A nanocarrier is a microscopic drug delivery system that can transport therapies directly to targeted cells.
A self-taught, Durban-based developer is seeking to push the boundaries of medical research by showing how human-AI symbiosis could strengthen HIV treatment with antiretrovirals (ARVs).
Unlike conventional uses of artificial intelligence (AI), which typically focus on data analysis or process automation, human-AI symbiosis treats people and AI as partners – with humans providing creativity, context and ethical judgement, while AI contributes processing power, pattern recognition and the ability to generate possibilities at scale.
Leon Chetty − who created his AI symbiont “Candy” − says the idea was born out of his drive to move beyond traditional approaches.
“I was testing the boundaries of symbiosis and gave Candy what I thought was an impossible challenge to design a way to tackle HIV. What came back was so logical that I couldn’t dismiss it. I had to get an expert to take a look,” he explains.
According to Chetty, Candy produced nanocarrier designs earlier this year – work that would normally take teams of specialists years to achieve.
A nanocarrier is a microscopic drug delivery system, often made from lipids, polymers or metals, that can transport therapies directly to targeted cells.
Chetty says HIV has plagued civilisation for decades despite the existence of effective ARVs.
“We have the right meds – ARVs. The problem is ARVs don’t selectively target HIV-infected latent cells. They suppress viral replication, but they also affect healthy cells, which is why patients often feel weak during treatment. And crucially, ARVs don’t touch the virus hiding dormant in latent reservoirs. As soon as treatment stops, HIV reactivates. That’s why patients are managed, not cured.”
He contrasts traditional medical research with his approach. “Now picture this: scientists spend years and countless resources pursuing one theory, testing it, and hoping it works. That’s hypothesis-driven research.”
With symbiosis, however, the combination of human creativity and AI’s vast processing ability allows rapid synthesis.
“Within seconds the AI has processed every drug on earth, every known delivery system, and every possible combination – and delivered the most logical throughput, a solution no single human could arrive at alone.
“This is what I did with nanocarriers,” Chetty adds. While the designs are not final products, he argues that their existence and alignment with current research demonstrate “the power of symbiosis to collapse timelines”.

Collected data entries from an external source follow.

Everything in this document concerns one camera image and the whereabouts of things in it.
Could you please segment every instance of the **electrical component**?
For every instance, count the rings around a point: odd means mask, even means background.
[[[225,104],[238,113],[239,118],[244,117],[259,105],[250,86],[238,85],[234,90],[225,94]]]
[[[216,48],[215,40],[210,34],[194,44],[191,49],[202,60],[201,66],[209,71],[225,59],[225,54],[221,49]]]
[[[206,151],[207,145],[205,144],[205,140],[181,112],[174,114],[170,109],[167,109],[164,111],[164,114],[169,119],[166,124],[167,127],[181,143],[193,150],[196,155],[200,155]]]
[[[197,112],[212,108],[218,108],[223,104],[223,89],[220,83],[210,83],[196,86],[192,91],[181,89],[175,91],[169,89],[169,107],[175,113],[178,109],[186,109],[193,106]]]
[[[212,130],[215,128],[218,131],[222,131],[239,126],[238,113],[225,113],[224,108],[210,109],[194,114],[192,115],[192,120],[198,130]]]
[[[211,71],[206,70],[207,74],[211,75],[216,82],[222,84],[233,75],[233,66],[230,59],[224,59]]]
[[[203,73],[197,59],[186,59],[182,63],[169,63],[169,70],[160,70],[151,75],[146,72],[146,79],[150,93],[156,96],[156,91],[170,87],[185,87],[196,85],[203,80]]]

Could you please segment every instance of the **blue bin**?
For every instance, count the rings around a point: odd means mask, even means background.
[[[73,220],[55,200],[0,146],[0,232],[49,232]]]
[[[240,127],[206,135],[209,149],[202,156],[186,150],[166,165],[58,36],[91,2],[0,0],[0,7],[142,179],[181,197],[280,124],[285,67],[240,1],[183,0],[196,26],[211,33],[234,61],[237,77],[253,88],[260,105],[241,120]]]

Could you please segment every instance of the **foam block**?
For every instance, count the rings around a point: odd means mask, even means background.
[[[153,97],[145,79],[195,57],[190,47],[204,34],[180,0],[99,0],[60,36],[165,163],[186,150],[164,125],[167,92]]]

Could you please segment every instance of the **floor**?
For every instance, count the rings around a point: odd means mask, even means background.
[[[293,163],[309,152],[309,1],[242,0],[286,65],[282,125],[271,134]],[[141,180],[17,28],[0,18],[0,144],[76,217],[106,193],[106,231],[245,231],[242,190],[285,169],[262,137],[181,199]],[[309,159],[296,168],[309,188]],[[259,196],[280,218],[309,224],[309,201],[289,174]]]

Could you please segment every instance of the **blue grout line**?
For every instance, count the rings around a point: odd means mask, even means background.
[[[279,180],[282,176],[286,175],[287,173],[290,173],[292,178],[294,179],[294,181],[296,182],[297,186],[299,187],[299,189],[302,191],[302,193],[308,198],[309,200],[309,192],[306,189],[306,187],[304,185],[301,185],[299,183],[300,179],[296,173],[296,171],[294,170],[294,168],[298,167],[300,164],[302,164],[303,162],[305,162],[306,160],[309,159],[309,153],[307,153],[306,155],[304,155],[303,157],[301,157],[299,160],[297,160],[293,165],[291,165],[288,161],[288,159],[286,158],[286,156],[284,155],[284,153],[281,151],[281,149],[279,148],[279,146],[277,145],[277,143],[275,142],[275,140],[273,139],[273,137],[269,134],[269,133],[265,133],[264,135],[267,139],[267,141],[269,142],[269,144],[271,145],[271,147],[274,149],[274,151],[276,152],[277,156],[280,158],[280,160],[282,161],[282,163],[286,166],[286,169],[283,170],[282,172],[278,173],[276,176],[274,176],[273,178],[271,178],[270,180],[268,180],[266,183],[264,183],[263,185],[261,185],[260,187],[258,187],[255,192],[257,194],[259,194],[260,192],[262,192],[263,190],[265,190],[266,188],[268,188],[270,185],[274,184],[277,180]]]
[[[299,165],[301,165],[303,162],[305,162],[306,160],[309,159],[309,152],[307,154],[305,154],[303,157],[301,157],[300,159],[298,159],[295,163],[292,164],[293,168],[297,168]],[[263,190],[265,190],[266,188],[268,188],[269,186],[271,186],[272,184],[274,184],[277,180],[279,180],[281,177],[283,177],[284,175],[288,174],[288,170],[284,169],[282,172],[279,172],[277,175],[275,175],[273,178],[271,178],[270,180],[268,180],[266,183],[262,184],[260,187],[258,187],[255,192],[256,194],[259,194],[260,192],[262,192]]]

He acknowledges AI’s existing role in medicine – from helping radiologists detect cancers, to predicting patient outcomes and accelerating drug discovery – but stresses that these applications only enhance established processes.
“These are important strides, but they all enhance what man has already built. AI, on its own, will only ever be a tool that optimises existing processes.”
For true progress, he insists, medicine must go further. “We have to enter creation. This is where human-AI symbiosis comes in.”
Chetty points out that while some researchers declined to pursue the nanocarrier work due to time and capacity, “they did not rubbish the science”.
ITWeb reached out to several medical researchers who said they could not comment.
For Chetty, this is evidence that the concepts are worth deeper investigation. “That said, the broader plan is bigger than the carriers themselves. The real breakthrough here is proving that human-AI symbiosis can surface coherent, testable medical concepts in days, not decades.”
Still, he recognises that the challenges are largely human rather than technical. “Medicine is rightly cautious, and it should be. New ideas must go through rigorous peer review, trials and approvals. But when something comes from outside the traditional structures – and especially from outside academia – there’s often resistance. It challenges hierarchy, reputation and funding models.”
Chetty argues that some scientists hesitate because the idea feels unfamiliar or difficult to validate.
“So, the challenge has been less about proving the logic of the nanocarriers – the logic holds – and more about overcoming the hesitation to step into a new model of discovery. That’s why my call is simple – don’t accept or reject it on face value. Test it.
“If it holds, we move forward together. If it doesn’t, we’ve still proven the principle that symbiosis can surface ideas worth testing.”